__Exercise__.
Pictures stay out of the copy, which must hold exactly the lines from the one containing "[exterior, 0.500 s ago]" through the end of the material below.

__Data shown__.
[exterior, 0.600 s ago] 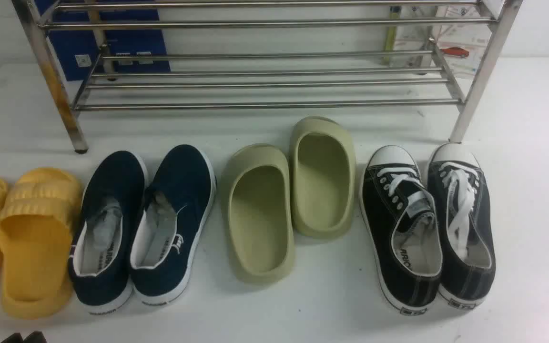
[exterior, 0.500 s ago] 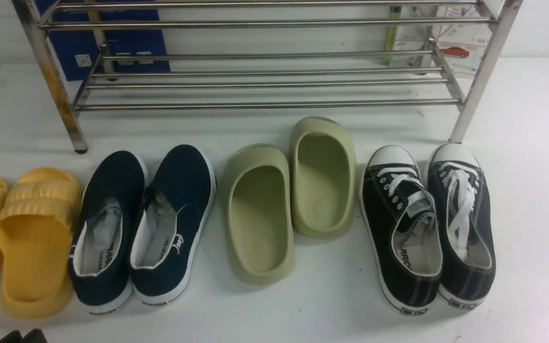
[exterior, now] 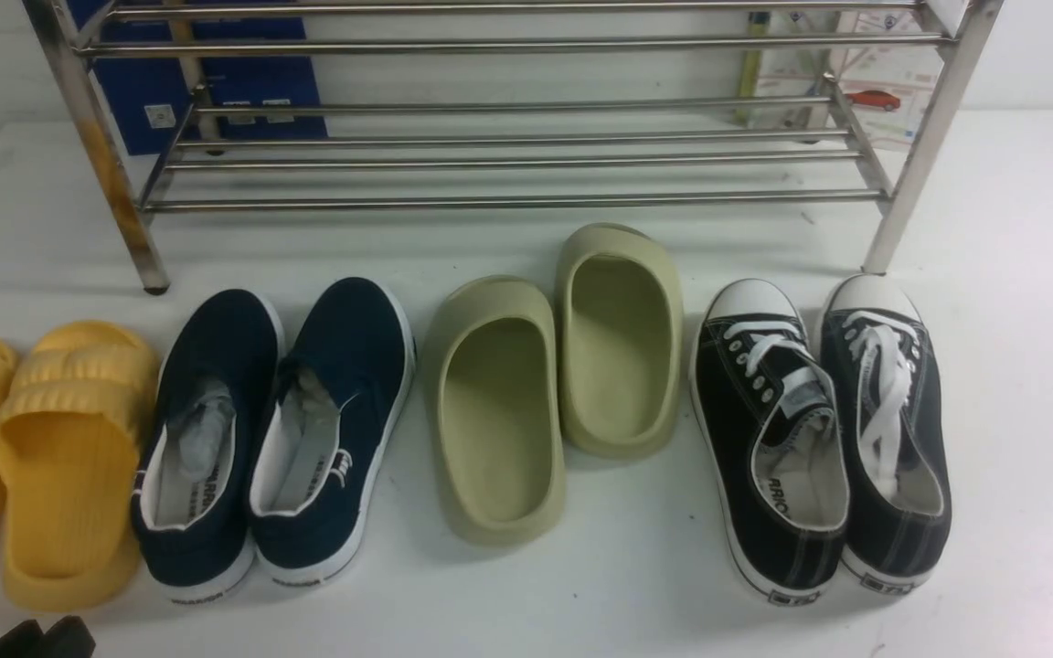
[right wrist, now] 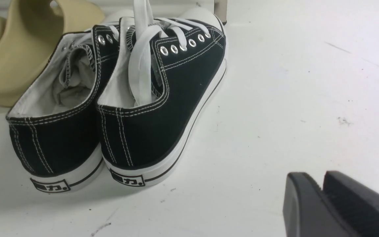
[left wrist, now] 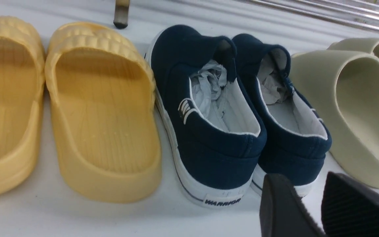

__Solved problem__.
[exterior, 0.500 s ago] 
[exterior, now] 
[right wrist, now] 
[left wrist, now] 

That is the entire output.